The BIOS does a lot less than you'd expect, it doesn't really have an impact on gaming performance. For what it's worth, I've been gaming in a VM for years, and it uses the TianoCore/OVMF/EDK2 firmware, and no issues. Once Linux is booted, it doesn't really matter all that much. You're not even allowed to use firmware services after the OS is booted, it's only meant for bootloaders or simple applications. As long as all the hardware is initialized and configured properly it shouldn't matter.

[–] LiveLM@lemmy.zip 14 points 1 week ago (1 children)

I’ve been gaming in a VM for years

Tell us more about your setup! I'm assuming you have 2 GPUs and are passing one to the VM for Windows gaming? Is it even worth doing nowadays now that Kernel AC games are banning VMs anyway?

[–] Max_P@lemmy.max-p.me 15 points 1 week ago

Yes dual GPU. I set that up like 6 years ago, so its use changed over time. It used to be Windows but now it's another Linux VM.

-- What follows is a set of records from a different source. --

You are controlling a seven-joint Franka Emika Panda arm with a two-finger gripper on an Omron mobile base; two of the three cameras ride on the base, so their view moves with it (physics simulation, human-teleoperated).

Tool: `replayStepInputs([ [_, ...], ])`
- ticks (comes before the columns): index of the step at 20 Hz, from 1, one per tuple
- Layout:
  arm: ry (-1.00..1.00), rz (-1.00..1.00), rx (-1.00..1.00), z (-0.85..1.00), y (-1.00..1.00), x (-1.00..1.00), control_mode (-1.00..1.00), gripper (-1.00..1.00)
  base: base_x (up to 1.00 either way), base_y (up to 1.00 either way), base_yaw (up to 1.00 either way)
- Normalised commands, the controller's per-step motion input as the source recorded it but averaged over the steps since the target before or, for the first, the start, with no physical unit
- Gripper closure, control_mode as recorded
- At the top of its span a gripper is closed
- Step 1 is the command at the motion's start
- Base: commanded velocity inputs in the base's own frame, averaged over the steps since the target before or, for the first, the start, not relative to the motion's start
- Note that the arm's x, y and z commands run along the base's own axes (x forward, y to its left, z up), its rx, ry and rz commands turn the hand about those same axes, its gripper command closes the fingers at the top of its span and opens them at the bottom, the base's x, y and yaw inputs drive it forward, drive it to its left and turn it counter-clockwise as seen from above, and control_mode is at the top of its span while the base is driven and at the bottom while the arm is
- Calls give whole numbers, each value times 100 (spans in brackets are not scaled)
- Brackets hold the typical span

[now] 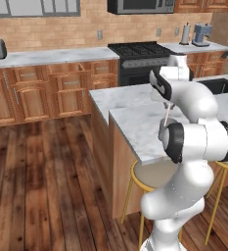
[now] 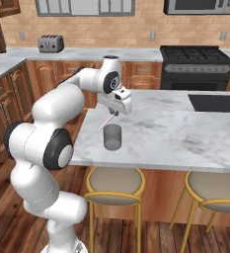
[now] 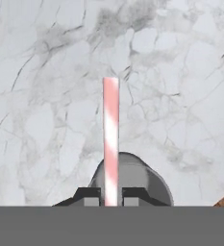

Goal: Take a straw from the drawer in front and place it inside the glass cup on the dining counter.

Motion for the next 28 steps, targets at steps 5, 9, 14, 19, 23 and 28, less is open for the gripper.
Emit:
replayStepInputs([
  [5, -6, 0, 0, 2, -14, 11, -100, 100, 0, 0, 0],
  [9, -6, 0, 0, 1, -12, 11, -100, 100, 0, 0, 0],
  [14, -6, 0, 0, 3, -6, 16, -100, 100, 0, 0, 0],
  [19, -8, 0, 0, 0, -2, 16, -100, 100, 0, 0, 0],
  [23, -11, 0, 0, 0, -7, 13, -100, 100, 0, 0, 0],
  [28, -9, 0, 0, 0, -11, 13, -100, 100, 0, 0, 0],
])
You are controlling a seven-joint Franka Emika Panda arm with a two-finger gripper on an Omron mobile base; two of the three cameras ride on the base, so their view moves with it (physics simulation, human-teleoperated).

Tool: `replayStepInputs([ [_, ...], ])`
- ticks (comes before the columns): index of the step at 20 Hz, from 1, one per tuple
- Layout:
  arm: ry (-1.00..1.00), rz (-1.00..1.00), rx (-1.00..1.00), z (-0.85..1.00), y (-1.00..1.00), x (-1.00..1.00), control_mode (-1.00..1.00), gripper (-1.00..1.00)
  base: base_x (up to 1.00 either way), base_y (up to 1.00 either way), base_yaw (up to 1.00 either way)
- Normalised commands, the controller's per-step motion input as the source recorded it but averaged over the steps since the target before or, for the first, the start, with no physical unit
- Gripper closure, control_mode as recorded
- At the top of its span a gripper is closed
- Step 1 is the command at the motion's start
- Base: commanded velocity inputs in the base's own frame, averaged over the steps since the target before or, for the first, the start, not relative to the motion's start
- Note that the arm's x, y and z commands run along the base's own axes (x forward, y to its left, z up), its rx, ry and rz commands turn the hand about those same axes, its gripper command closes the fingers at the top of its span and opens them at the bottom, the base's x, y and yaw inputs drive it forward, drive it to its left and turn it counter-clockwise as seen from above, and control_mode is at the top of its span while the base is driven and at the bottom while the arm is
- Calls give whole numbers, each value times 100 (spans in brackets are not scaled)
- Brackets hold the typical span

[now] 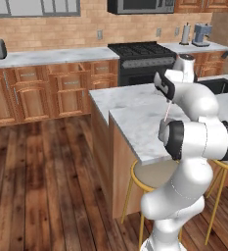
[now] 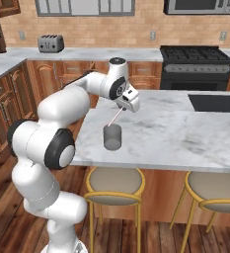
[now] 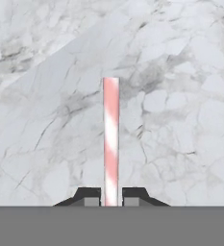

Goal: Take a straw from the drawer in front and place it inside the glass cup on the dining counter.

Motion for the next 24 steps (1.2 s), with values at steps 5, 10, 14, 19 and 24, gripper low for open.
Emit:
replayStepInputs([
  [5, -5, 0, -3, 0, -5, 9, -100, 100, 0, 0, 0],
  [10, -5, 0, -4, 0, -1, 10, -100, 100, 0, 0, 0],
  [14, -4, 0, -5, -2, 0, 12, -100, 100, 0, 0, 0],
  [19, -5, 0, -5, -3, 0, 8, -100, 100, 0, 0, 0],
  [24, -7, -1, -2, 0, 0, 0, -100, 100, 0, 0, 0],
])
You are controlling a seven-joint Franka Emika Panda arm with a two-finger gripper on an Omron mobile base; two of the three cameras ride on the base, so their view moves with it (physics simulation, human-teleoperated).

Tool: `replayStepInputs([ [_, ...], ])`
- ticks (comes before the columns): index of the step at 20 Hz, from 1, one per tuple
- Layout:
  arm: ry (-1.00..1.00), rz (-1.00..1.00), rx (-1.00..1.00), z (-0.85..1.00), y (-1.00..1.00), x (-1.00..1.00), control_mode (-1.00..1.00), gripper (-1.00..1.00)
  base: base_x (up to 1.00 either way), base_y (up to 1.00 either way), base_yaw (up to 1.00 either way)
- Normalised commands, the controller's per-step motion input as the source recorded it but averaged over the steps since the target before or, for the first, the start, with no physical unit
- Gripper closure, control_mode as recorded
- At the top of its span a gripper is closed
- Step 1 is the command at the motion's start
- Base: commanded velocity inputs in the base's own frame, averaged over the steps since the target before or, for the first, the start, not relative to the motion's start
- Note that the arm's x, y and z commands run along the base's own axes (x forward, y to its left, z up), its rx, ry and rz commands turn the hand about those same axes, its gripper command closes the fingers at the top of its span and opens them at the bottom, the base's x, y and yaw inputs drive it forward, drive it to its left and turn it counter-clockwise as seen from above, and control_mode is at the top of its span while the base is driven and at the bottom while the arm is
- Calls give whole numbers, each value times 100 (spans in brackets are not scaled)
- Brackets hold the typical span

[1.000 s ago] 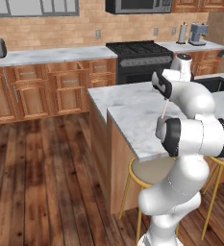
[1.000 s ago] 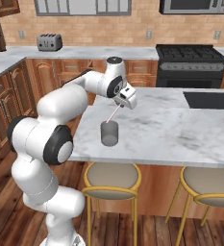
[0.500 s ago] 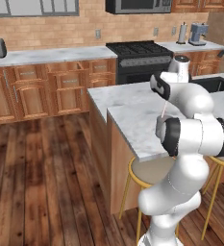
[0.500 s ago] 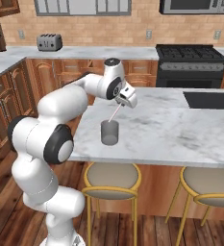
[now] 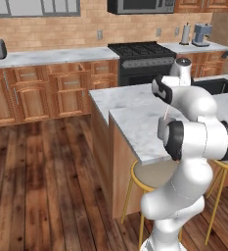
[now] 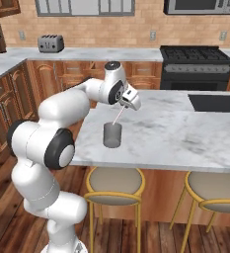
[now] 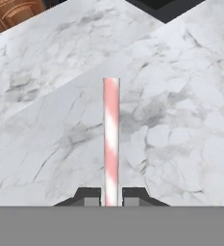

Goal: Take a straw from the drawer in front and place it inside the glass cup on the dining counter.

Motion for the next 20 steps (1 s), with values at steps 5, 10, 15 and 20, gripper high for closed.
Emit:
replayStepInputs([
  [5, -8, -1, -1, 0, 0, 0, -100, 100, 0, 0, 0],
  [10, -9, 0, -2, 0, 0, -6, -100, 100, 0, 0, 0],
  [15, -10, 0, -2, 0, 0, -11, -100, 100, 0, 0, 0],
  [20, -10, 0, -3, 0, 0, -23, -100, 100, 0, 0, 0],
])
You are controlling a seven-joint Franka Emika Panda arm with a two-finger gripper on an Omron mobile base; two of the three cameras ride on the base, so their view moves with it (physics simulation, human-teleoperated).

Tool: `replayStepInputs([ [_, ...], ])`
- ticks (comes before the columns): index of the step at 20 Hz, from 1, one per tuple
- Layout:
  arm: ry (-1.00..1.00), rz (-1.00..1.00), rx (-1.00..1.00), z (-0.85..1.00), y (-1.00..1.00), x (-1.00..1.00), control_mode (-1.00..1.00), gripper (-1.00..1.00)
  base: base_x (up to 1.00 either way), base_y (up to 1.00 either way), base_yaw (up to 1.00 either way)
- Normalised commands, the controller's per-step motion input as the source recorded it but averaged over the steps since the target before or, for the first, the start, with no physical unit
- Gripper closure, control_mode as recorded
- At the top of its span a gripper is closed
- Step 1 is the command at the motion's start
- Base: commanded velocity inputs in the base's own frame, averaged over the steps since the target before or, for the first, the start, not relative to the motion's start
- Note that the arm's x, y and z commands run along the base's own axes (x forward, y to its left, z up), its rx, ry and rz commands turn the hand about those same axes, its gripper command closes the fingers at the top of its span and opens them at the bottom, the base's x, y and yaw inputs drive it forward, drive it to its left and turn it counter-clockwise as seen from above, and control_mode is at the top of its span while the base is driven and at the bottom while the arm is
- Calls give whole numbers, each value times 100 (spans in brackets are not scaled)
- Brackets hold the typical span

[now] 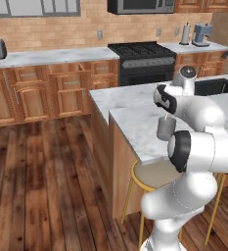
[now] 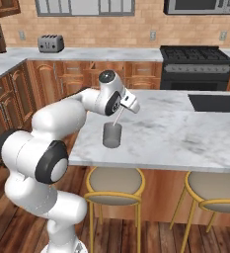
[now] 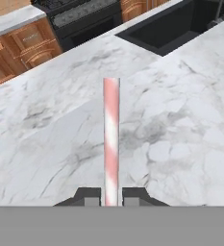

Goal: Take a straw from the drawer in front and place it inside the glass cup on the dining counter.

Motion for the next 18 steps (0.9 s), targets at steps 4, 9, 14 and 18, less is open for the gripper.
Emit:
replayStepInputs([
  [4, -10, 0, -3, 0, 0, -29, -100, 100, 0, 0, 0],
  [9, -8, 0, -3, 0, 0, -24, -100, 100, 0, 0, 0],
  [14, -9, 0, -2, 0, 0, -17, -100, 100, 0, 0, 0],
  [18, -9, -1, 0, 1, 0, -3, -100, 100, 0, 0, 0],
])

The reason I still use it is it serves as a second seat and is very convenient at that. The GPU's output is connected to the TV, so the TV gets its own dedicated and independent OS. So my wife can use it when I'm not. When the VM isn't running I use the card as a render offload, so games get the full power of the better card as well.

I also use it for toying with macOS and Windows because both of those are basically unusable without some form of 3D acceleration. For Windows I use Looking Glass which makes it feel pretty native performance. I don't play games in it anymore but I still need to run Visual Studio to build the Windows exes for some projects.

This week I also used the second card to test out stuff on Bazzite because one if my friends finally made the switch and I need to be able to test things out in it as I have no fucking clue how uBlue works.